> **Dataset records**:
•••

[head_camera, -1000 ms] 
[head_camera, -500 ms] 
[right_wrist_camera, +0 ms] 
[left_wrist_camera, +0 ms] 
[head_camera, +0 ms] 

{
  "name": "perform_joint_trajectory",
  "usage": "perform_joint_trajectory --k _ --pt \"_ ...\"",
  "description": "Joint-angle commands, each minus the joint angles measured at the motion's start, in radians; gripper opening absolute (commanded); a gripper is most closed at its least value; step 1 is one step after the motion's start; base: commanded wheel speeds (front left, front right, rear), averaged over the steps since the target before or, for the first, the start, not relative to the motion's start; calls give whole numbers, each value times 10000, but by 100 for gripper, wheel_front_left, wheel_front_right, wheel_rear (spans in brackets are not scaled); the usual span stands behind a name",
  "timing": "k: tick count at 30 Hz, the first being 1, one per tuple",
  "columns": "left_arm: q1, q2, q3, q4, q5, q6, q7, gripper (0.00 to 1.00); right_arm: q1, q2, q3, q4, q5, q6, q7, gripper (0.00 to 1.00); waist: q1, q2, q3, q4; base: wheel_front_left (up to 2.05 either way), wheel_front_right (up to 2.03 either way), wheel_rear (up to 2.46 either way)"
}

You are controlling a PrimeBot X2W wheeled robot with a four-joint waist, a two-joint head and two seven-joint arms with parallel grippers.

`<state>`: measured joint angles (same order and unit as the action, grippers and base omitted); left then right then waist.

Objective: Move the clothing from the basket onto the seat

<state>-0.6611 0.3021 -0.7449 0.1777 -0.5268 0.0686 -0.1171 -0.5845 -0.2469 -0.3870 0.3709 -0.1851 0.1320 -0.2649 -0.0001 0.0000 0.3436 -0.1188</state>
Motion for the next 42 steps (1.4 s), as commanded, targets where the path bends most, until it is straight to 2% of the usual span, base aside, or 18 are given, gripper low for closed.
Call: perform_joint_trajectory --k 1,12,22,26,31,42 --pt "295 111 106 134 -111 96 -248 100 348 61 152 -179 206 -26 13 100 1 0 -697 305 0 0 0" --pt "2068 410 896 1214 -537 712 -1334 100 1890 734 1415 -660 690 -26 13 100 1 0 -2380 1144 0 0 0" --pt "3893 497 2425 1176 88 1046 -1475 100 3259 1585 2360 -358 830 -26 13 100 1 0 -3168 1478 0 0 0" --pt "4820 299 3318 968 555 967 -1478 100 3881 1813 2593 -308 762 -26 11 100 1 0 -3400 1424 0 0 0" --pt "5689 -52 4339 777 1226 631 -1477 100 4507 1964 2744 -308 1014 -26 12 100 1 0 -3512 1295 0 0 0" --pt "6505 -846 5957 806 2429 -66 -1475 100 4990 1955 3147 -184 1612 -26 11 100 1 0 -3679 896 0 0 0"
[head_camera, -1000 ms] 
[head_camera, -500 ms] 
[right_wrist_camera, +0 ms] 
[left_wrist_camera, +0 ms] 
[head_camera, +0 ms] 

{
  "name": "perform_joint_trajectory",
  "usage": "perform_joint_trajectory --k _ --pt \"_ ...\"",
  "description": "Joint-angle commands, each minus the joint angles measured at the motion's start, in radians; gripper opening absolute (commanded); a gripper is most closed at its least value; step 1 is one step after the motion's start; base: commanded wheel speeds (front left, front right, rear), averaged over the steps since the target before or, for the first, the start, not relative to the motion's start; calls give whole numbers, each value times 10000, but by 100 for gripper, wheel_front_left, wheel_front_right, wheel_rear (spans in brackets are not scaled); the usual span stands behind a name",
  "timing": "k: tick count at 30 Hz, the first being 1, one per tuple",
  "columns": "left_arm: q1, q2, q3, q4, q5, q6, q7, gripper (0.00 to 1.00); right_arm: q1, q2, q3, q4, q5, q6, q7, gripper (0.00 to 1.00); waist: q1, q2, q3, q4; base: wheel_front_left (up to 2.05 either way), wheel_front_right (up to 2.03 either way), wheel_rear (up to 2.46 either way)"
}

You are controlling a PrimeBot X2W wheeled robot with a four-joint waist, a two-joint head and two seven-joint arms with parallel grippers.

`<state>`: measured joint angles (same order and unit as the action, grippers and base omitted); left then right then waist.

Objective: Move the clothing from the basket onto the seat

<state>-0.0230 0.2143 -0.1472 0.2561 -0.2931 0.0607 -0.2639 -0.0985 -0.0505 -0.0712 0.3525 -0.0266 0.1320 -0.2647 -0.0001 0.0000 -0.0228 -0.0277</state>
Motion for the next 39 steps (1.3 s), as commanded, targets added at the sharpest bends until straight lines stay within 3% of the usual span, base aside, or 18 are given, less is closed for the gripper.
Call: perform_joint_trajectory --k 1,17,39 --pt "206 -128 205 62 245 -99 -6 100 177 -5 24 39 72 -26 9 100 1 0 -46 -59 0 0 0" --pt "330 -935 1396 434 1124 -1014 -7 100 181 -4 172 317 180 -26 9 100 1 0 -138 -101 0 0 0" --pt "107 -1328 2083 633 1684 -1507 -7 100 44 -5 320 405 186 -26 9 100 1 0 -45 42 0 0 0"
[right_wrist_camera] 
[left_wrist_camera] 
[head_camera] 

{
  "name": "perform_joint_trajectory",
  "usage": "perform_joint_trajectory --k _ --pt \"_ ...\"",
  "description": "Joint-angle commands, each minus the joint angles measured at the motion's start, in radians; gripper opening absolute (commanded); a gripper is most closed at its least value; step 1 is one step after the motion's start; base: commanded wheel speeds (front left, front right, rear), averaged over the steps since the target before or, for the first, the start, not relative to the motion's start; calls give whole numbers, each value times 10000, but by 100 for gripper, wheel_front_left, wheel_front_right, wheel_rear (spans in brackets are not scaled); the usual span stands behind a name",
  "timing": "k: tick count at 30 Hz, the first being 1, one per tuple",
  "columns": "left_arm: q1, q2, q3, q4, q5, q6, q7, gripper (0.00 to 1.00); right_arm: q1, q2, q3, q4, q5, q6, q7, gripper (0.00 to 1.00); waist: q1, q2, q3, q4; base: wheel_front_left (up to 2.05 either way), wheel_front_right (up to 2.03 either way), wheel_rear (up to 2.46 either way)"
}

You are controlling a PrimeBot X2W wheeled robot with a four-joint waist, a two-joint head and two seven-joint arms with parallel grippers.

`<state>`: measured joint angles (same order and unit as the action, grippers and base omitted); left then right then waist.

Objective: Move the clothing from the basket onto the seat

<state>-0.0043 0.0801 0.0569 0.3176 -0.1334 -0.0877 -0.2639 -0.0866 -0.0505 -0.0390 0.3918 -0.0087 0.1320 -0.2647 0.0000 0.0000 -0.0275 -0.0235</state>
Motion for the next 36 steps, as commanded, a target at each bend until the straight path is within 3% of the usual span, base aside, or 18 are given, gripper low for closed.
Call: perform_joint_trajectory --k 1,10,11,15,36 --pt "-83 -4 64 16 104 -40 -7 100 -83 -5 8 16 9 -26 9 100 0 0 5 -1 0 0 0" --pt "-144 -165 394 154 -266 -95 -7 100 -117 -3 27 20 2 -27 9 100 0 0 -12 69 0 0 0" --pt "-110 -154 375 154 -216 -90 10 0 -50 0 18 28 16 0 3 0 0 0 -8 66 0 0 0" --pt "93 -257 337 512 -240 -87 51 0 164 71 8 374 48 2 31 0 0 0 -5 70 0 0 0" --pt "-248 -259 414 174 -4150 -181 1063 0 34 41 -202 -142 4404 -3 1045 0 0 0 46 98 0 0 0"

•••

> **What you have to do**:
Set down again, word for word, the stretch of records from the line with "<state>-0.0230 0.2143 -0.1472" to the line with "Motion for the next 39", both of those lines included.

> **Response area**:
<state>-0.0230 0.2143 -0.1472 0.2561 -0.2931 0.0607 -0.2639 -0.0985 -0.0505 -0.0712 0.3525 -0.0266 0.1320 -0.2647 -0.0001 0.0000 -0.0228 -0.0277</state>
Motion for the next 39 steps (1.3 s), as commanded, targets added at the sharpest bends until straight lines stay within 3% of the usual span, base aside, or 18 are given, less is closed for the gripper.

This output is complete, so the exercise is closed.